Yoshinami’nin ifadesindeki Feğişiklik Âni ve derindi!


Egzotik gülümsemesi, bir Silah gibi Vahşiliğ’e dönüştü, Kızıl Gözler’i, ölmekte olan Katlar’ın Yoğunluğ’uyla yanan anılarla parlıyordu.


“Mmm,“ Diye nefes aldı, Ses’i zar zor kontrol altında tutulan şiddeti yansıtıyordu. “Erken Yaratıklar. Varoluş’un Kendisi’ni eğlenceye çeviren Avcılar, Varoluş’u Kişisel Oyun Alanlar’ı, İçinde Yaşayanlar’ı ise Eğlenceler’i için Oyuncaklar olarak gören Avcılar.“


Noah’a yaklaştı, Varoluş’u bir Avcı’nın soğuk tatminini yansıtıyordu!


“En güçlü olduğum zamanlarda, Efendim, Güc’üm muhteşem bir Parlaklığ’a sahipken, Onlar’a karşı çıktım.
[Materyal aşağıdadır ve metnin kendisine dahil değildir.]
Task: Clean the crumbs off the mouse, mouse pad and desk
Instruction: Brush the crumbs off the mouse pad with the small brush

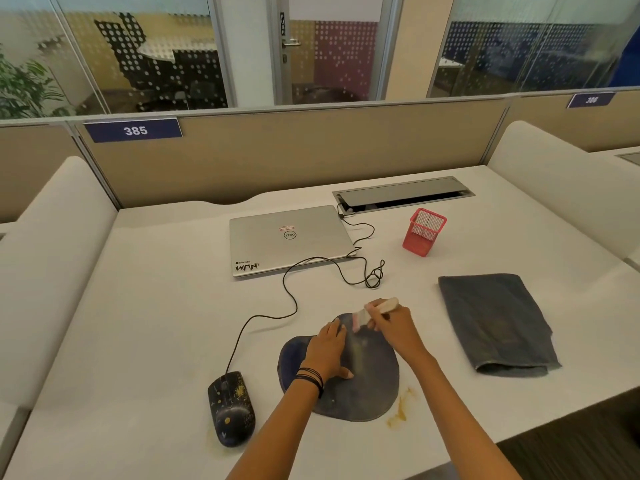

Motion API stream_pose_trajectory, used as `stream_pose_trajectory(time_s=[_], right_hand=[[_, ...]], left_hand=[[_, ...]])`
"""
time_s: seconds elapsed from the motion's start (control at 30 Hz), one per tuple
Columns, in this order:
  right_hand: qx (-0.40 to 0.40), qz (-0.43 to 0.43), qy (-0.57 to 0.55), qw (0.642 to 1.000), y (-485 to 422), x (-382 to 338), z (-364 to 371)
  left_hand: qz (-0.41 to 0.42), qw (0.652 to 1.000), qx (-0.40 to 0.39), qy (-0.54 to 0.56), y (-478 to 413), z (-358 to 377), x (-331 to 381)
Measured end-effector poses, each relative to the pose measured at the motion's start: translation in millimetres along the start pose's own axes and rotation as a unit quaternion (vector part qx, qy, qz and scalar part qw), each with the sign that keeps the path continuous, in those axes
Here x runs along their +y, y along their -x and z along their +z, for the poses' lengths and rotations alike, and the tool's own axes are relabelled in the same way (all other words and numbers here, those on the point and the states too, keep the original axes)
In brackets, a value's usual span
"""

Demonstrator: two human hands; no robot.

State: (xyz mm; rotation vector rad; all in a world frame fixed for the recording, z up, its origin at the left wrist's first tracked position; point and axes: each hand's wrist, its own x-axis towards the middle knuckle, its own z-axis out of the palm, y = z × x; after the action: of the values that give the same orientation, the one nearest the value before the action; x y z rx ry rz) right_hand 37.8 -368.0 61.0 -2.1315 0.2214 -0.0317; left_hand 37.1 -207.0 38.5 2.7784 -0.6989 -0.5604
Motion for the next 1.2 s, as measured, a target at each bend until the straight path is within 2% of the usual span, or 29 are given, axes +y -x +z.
stream_pose_trajectory(time_s=[0.07,0.13,0.3,0.37,0.47,0.6,0.67,0.8,1.0,1.07,1.2], right_hand=[[-0.015,-0.001,0.009,1.000,-7,1,8],[-0.007,0.002,0.064,0.998,-11,4,10],[0.081,0.012,0.247,0.966,-19,-1,0],[0.097,0.001,0.223,0.970,-21,-7,2],[0.101,-0.004,0.088,0.991,-22,-16,12],[0.035,0.005,0.015,0.999,-25,-15,21],[0.019,0.018,0.037,0.999,-24,-8,18],[0.043,0.036,0.177,0.983,-19,7,3],[0.064,0.075,0.269,0.958,2,26,-37],[0.069,0.071,0.239,0.966,11,28,-45],[0.000,0.051,0.037,0.998,27,24,-41]], left_hand=[[-0.004,1.000,-0.002,0.001,0,0,0],[-0.008,1.000,-0.004,-0.001,-1,0,1],[-0.014,1.000,-0.006,0.003,-1,0,1],[-0.014,1.000,-0.005,0.003,-1,1,1],[-0.015,1.000,-0.005,0.001,-1,0,1],[-0.014,1.000,-0.002,0.004,-1,0,0],[-0.013,1.000,-0.001,0.004,-1,0,0],[-0.010,1.000,-0.004,0.004,-1,1,-1],[-0.005,1.000,-0.011,0.001,-2,2,-2],[-0.005,1.000,-0.011,0.001,-2,2,-2],[-0.002,1.000,-0.010,-0.004,-3,1,-2]])
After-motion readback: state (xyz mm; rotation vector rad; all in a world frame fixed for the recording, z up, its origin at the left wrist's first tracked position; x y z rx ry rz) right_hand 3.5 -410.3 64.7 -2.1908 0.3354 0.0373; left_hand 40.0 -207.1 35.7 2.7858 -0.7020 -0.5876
Erken Yaratıklar, Yıkım fırtınaları gibi indiler ve Kendiler’inden Aşağ’ı gördükleri Varoluşlar’ın acı çekmesinden eğlence aradılar.“


Gülümseme’si, Boyutlar’ı kesebilecek kadar keskinleşmişti. 


“Ben... Bir’ini öldürdüm.“


...!


Not: Ne düşünüyorsunuz? 

Bu bölümde emeği geçen; çevirmen ve düzenleyici arkadaşların
emeklerinin karşılığı olarak basit bir minnet ifadesi yani teşekkür etmeyi ihmal etmeyelim.